WHAT THE TASK REQUIRES: Only the lines with the string "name" are needed; return each of them from the entries below.

DATA RECORDS:
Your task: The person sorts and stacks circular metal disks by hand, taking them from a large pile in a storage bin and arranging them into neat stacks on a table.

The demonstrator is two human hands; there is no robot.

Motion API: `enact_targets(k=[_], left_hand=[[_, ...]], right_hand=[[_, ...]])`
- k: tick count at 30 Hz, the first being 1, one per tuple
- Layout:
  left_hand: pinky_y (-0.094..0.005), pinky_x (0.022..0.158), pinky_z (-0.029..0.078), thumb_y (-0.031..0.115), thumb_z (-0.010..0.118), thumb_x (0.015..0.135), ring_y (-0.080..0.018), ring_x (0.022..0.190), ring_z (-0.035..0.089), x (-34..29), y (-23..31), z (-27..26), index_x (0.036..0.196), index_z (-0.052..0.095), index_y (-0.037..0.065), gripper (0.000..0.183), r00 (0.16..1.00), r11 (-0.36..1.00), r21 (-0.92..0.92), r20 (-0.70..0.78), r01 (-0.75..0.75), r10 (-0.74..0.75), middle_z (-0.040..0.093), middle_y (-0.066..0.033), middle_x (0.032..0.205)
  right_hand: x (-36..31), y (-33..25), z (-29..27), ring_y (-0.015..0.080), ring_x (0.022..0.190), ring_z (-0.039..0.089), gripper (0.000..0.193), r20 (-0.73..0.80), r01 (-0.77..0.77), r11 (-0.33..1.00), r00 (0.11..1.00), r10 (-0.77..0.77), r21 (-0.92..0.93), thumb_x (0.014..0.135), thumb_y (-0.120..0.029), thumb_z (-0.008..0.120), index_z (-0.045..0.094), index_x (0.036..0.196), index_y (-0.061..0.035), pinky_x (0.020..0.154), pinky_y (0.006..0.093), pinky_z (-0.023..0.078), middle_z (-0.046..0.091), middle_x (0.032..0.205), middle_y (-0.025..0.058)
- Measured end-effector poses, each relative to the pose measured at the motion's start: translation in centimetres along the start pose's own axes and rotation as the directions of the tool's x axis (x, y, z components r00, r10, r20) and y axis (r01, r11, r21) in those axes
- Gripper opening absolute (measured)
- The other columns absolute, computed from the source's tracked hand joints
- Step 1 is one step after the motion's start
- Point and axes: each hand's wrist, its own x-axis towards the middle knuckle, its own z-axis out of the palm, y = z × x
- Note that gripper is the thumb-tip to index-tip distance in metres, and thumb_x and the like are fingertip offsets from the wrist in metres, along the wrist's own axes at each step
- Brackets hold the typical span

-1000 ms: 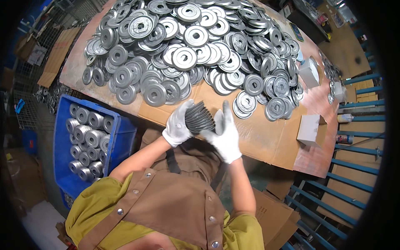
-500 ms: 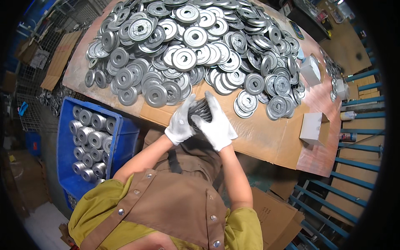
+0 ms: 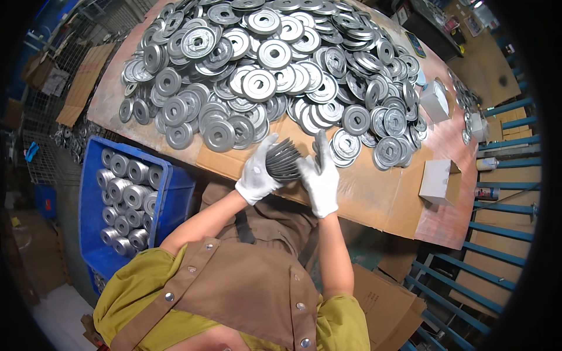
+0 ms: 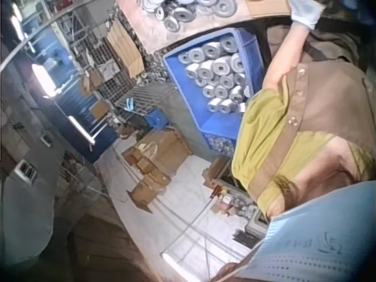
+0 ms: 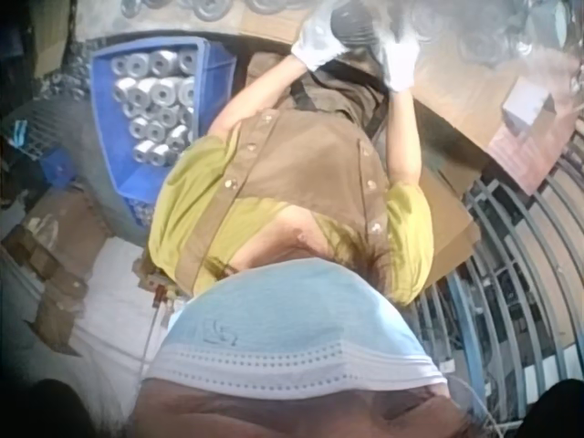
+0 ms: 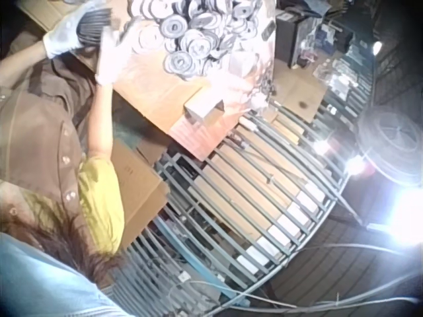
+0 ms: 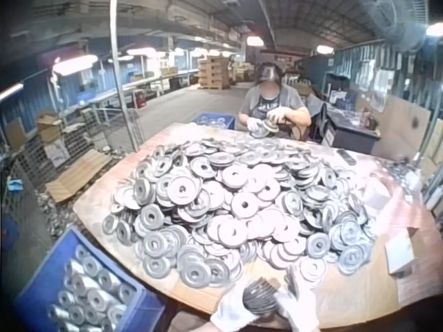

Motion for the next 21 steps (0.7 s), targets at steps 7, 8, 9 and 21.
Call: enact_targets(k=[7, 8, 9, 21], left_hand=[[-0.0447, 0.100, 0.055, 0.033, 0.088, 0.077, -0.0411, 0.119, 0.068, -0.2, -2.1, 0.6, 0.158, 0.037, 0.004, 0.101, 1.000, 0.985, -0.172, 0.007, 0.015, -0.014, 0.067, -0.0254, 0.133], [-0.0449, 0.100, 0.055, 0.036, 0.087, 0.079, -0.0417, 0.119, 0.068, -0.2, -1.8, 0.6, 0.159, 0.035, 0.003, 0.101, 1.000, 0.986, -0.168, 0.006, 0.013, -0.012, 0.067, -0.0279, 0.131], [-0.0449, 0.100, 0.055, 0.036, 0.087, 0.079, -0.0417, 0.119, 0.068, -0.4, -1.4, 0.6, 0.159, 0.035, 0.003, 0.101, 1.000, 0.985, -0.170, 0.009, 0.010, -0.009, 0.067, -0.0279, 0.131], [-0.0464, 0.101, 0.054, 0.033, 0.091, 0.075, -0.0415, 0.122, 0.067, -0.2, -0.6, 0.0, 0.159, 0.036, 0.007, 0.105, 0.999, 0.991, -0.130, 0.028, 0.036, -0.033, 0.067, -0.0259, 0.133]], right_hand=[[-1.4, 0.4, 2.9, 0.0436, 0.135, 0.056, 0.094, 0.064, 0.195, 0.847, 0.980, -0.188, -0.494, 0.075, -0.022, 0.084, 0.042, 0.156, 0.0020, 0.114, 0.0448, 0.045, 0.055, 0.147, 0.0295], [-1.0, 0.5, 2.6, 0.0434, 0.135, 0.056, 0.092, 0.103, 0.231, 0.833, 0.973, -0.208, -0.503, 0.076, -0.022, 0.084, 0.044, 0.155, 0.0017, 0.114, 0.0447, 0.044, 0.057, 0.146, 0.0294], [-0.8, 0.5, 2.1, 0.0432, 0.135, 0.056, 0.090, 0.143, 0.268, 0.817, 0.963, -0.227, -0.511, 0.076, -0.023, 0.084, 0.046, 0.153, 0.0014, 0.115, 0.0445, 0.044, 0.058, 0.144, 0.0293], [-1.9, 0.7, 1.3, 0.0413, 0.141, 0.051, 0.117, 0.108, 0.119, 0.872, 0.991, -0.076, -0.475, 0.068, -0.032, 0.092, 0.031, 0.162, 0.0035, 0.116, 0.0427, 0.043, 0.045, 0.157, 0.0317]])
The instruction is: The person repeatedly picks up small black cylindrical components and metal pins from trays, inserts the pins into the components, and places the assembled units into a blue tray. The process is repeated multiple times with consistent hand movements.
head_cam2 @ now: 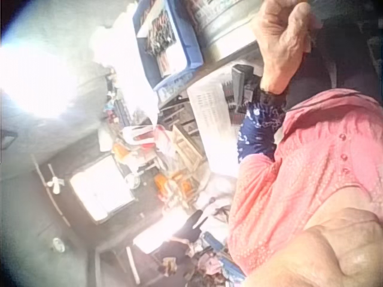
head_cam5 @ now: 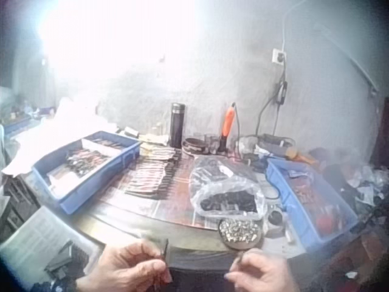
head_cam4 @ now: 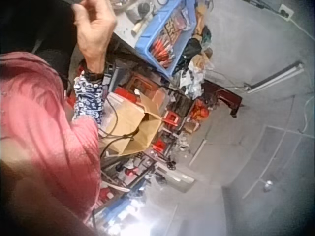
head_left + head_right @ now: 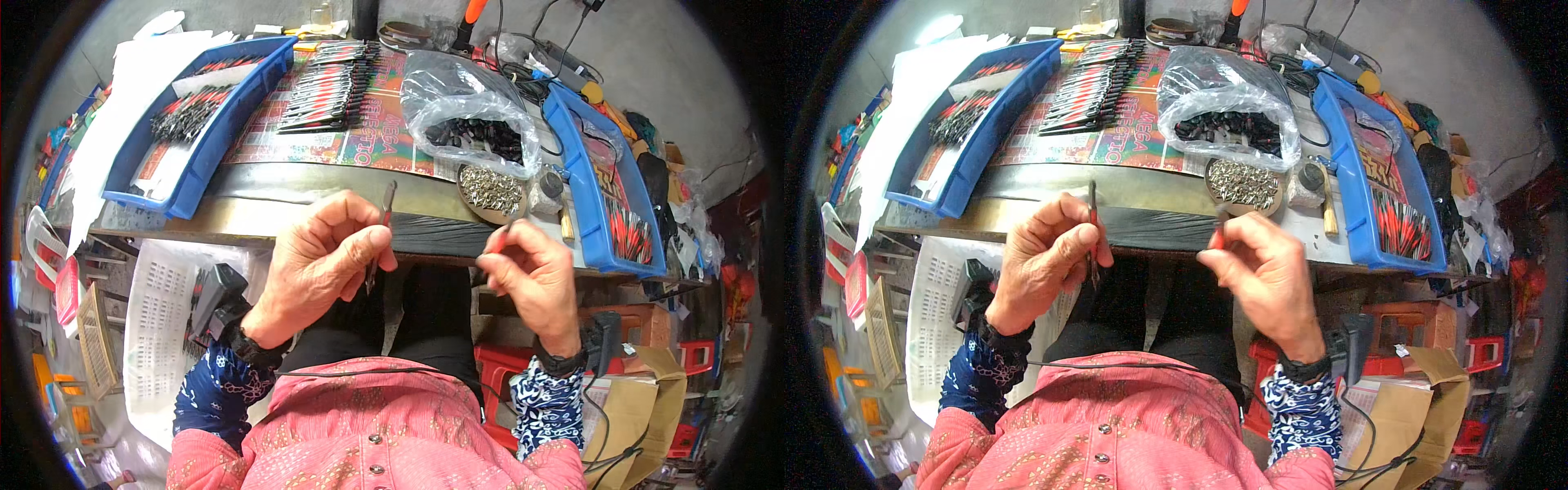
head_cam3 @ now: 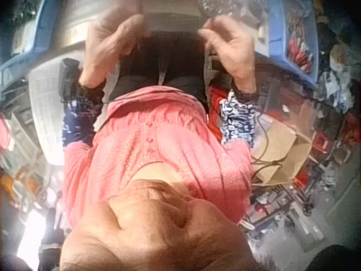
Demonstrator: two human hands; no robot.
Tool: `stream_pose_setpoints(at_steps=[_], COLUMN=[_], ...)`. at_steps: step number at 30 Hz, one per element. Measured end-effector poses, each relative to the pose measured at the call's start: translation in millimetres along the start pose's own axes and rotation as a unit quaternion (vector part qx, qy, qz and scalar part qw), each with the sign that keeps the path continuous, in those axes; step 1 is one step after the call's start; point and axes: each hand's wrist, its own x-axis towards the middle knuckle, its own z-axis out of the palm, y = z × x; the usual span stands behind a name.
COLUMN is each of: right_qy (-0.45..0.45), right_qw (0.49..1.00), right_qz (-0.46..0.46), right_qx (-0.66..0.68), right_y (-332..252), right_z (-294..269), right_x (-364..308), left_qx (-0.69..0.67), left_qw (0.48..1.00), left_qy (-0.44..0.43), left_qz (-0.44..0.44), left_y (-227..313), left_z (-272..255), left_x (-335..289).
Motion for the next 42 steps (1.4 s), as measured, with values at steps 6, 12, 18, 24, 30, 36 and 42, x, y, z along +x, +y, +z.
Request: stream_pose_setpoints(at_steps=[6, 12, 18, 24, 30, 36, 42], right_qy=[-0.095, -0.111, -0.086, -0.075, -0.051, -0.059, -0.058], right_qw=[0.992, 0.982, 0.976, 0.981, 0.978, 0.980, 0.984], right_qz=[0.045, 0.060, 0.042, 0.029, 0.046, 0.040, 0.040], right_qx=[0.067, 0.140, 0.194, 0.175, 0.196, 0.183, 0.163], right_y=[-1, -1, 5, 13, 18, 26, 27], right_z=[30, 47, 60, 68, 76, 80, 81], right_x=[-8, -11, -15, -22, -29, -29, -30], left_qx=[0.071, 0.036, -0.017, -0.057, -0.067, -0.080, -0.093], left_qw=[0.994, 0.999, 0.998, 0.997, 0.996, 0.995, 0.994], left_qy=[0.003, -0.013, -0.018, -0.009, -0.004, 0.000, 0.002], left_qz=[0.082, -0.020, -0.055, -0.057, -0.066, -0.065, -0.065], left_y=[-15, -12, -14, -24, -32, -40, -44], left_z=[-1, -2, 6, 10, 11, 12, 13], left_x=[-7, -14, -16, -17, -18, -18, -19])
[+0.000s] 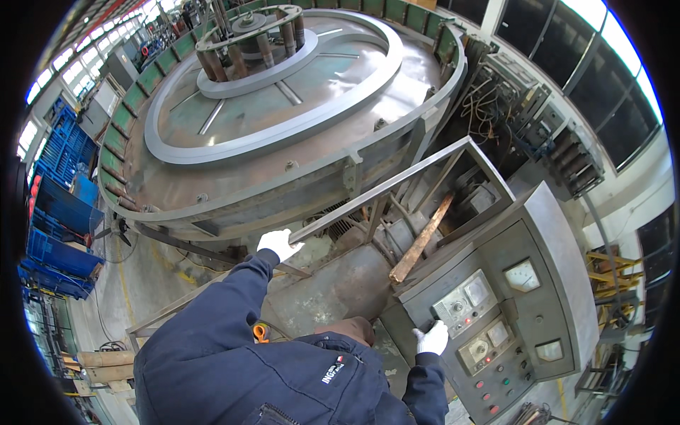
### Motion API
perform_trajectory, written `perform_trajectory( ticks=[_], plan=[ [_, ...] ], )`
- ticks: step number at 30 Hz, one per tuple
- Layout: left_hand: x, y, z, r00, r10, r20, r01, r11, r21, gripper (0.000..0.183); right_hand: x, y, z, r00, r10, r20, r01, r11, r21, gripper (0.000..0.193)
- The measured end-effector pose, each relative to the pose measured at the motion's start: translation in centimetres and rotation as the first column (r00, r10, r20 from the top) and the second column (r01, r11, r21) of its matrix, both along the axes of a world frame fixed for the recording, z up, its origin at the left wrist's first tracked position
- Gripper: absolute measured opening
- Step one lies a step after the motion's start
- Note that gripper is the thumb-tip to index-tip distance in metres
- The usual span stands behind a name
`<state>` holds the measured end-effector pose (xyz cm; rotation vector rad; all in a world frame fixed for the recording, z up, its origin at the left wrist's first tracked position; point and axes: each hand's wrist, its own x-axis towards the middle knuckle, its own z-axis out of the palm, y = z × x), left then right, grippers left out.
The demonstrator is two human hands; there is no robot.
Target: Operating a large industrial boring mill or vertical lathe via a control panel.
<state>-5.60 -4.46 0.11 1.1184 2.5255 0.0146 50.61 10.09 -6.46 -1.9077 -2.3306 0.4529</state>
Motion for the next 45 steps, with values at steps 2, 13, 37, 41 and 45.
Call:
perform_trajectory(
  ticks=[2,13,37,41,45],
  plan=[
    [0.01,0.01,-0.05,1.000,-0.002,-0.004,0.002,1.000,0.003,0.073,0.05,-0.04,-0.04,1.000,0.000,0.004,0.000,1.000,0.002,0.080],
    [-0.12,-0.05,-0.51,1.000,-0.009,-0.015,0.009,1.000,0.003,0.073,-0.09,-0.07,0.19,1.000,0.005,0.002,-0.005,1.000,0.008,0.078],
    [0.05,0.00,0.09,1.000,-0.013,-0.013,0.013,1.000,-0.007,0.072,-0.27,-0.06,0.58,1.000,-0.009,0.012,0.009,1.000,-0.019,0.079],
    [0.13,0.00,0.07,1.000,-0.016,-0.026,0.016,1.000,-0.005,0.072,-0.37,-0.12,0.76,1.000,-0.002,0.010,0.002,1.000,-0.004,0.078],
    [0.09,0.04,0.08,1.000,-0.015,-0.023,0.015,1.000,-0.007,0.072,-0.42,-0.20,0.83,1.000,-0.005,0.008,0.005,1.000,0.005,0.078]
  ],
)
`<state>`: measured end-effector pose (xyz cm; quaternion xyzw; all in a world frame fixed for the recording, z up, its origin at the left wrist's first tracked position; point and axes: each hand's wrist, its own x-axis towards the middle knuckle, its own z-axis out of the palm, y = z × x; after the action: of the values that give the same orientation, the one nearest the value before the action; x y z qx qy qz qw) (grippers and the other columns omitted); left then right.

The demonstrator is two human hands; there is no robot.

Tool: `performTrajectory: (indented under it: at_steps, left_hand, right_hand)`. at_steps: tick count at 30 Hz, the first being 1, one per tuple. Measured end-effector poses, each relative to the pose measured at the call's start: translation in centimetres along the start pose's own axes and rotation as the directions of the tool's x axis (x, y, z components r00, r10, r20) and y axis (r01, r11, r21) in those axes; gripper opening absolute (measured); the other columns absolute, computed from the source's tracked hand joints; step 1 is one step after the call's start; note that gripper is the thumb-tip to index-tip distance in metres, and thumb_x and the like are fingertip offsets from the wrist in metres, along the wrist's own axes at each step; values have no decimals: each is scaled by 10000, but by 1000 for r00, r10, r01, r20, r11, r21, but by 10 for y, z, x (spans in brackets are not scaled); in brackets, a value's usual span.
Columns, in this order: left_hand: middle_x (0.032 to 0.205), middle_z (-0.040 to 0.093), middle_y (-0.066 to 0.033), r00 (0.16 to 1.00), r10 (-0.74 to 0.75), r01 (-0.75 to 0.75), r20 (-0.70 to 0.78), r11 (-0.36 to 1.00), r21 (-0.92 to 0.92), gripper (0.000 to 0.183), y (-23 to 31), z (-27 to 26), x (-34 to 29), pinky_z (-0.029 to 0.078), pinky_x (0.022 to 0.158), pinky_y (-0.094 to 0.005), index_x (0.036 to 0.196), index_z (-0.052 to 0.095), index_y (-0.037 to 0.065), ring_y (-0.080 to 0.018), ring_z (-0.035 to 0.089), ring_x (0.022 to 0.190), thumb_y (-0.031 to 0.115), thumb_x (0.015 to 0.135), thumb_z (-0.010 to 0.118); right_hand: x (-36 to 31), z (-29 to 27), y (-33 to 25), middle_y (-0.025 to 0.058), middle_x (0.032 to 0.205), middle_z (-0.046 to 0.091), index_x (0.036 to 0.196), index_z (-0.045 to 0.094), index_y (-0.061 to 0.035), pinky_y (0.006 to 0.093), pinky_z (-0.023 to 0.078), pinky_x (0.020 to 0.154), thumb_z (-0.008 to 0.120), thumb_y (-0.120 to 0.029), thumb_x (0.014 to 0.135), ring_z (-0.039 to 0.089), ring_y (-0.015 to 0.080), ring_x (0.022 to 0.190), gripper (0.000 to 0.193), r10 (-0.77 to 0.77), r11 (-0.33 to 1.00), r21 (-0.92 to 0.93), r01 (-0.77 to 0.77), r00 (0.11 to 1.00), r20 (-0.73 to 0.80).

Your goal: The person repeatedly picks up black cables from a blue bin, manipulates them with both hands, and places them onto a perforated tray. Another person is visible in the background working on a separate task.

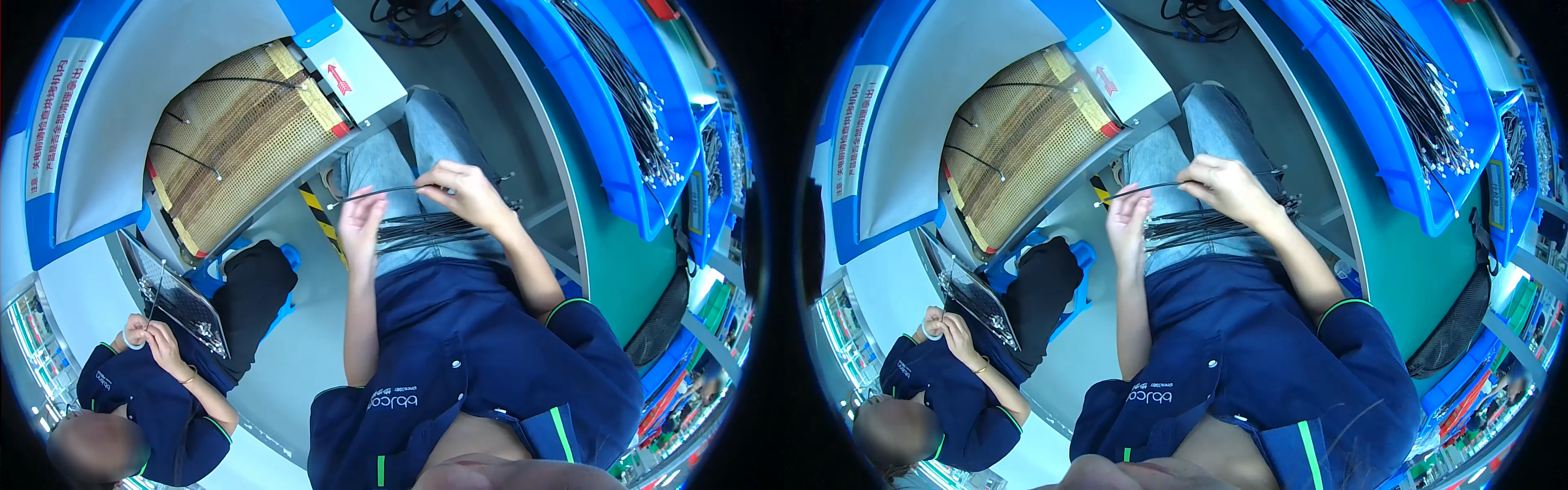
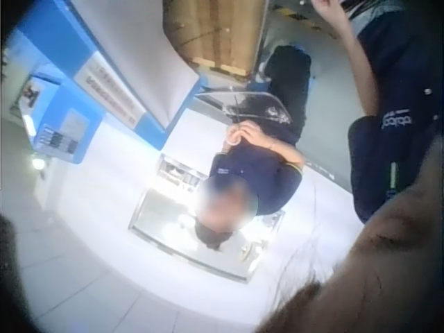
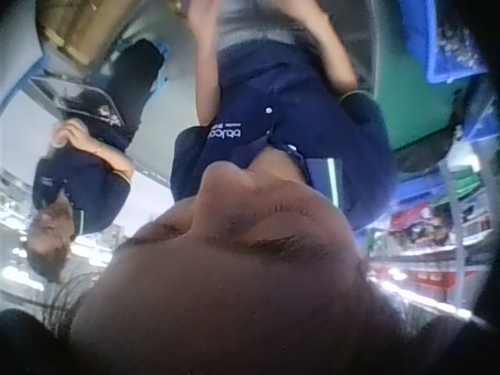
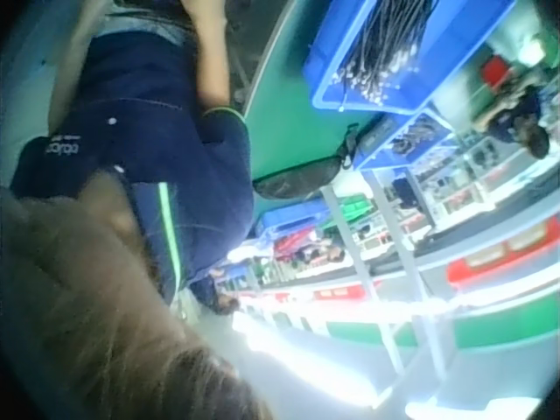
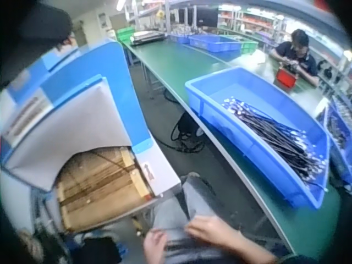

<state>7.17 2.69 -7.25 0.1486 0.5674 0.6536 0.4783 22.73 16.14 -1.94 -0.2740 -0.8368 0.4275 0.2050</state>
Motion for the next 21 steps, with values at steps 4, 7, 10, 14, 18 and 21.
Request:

SOLVED EXERCISE:
Tool: `stream_pose_setpoints(at_steps=[_], COLUMN=[_], ...)`. at_steps: step number at 30 Hz, one per element. Measured end-effector poses, each relative to the pose measured at the call's start: translation in millimetres along the start pose's own axes and rotation as a unit quaternion (vector part qx, qy, qz and scalar part qw), each with the sign that keeps the path continuous, in those axes; step 1 is one step after the call's start; point and axes: each hand's wrist, its own x-axis towards the middle knuckle, its own z-axis out of the palm, y = z × x; the usual span stands behind a name.
- The usual span stands behind a name

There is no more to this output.